The book discusses body health at length, openly showing body changes and what to expect in terms of body odour, body hair, sex or acne. Though I suspect teens discuss the topic between themselves, this book is a solid and scientifically-accurate resource on such topics and it could help either start a conversation on a given topic or, if it’s too uncomfortable for the child, confirm or contradict what they’ve heard. At worst, tweens and teens will learn something new, as the book is well researched. As a mother, I appreciate that the book covers tricky topics such as safer sex, masturbation, virginity or intimacy. If my daughters don’t ask me or if they refuse to discuss these with me or their father, at least they know where the book is.

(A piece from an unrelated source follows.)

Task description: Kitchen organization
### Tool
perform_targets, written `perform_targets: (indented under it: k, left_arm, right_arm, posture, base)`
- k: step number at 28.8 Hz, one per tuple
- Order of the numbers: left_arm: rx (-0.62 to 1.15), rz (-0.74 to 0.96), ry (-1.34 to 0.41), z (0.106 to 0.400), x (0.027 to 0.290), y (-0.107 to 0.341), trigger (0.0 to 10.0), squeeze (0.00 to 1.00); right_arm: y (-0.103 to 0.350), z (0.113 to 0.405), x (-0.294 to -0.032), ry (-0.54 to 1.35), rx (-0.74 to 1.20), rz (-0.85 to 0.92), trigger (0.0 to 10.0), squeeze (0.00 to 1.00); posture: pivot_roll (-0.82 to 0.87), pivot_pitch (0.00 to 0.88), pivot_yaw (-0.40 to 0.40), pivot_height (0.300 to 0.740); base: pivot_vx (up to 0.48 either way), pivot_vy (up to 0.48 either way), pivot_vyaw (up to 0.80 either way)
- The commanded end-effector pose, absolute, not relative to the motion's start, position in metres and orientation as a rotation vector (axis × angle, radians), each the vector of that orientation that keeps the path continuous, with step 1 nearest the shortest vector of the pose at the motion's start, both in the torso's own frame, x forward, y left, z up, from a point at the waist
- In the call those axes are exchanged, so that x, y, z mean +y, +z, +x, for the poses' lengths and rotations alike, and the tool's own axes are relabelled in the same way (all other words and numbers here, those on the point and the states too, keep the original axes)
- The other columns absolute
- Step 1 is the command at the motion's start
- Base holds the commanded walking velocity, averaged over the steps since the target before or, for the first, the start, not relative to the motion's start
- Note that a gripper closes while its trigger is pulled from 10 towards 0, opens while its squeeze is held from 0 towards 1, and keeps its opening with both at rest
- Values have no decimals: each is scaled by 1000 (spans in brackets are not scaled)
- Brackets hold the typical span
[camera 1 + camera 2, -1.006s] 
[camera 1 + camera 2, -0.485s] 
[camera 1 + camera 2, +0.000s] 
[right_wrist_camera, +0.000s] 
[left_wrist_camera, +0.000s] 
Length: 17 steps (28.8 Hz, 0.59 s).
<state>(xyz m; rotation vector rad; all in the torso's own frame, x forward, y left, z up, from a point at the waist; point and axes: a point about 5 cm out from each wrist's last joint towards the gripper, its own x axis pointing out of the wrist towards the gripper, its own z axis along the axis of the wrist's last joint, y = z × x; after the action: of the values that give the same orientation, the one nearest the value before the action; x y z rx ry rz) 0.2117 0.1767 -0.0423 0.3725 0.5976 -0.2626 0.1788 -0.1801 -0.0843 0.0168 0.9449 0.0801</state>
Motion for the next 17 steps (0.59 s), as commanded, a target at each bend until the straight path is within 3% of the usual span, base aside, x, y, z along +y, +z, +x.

What do you want to do in life? What are good at? Such issues are usually discussed in families and my husband and I are willing to discuss our experience with our girls, but sometimes it’s good to have a third party lay out all the options. It’s also possible that specific family situations make life goals seem unachievable or non existent. Over-achieving parents have become the norm in upper-middle class urban families and internet makes every small misstep seem bigger than it really is.
As a result, kids are subject to intense pressure at school, both from their peers and from the system (us adults). If you don’t fit, you’re seen as a failure and whatever progress has been made in terms of helping kids who don’t “conform”, it’s still not an easy life. It’s good that this book mentions that there are alternatives to university because not everybody wants to or can attend university. It’s healthy to see that there’s no “one size fits all” path in life and that you can be happy doing something else (volunteering, traveling, working or learning a job).
Screens are probably the one unifying object in the life of tweens and teens. That’s how they communicate, how they consume entertainment and how they learn about the world. It’s also the source of fake news, cyberbullying and online predators and trolls. What can you do as an adult and how much can you realistically control? The chapter in this book about netiquette and staying safe online is good, but even with parental controls on your home networks, there’s very little you can do about how your kids use internet.
The best thing you can do is make them aware of the risks and pray that they listen. It also helps if you can sort of follow up on the social media channels they use, but that’s an investment in time and effort. That part of the book, to me as a mother, is unrealistic as most kids are more tech-savvy than their parents and can easily circumvent any types of controls or restrictions.
How do you deal with a lying adolescent? One of my daughters has an eating disorder and hides food in her bedroom. I’ve found candy wrappers and empty junk food bags under her mattress, under her desk and in her afterschool bags. She is very crafty at discarding food remnants outside of a bin. Why is that? It’s not like she cannot eat in the kitchen at home, but she has sudden cravings outside of home and uses her pocket money to buy cheap junk food. I’ve taken her shopping for healthy snacks but sooner or later, she returns to junk food. Is it a problem?
Yes, for sure, but is it enough of a problem to be worried? Doctors we’ve seen consider her behavior to be normal for a teen and she is healthy otherwise. The book deals with family conflicts, building trust and eating disorders, providing pointers as to where you can find answers and solutions.
I don’t usually turn to books for parenting but this book is a very helpful resource and one that I can use to discuss situations with my husband and my family. I would recommend it if you have kids age 10 and over, as most of the topics covered will probably happen in your life.
Disclaimer: I received a copy of this book from the publisher in exchange for an honest review.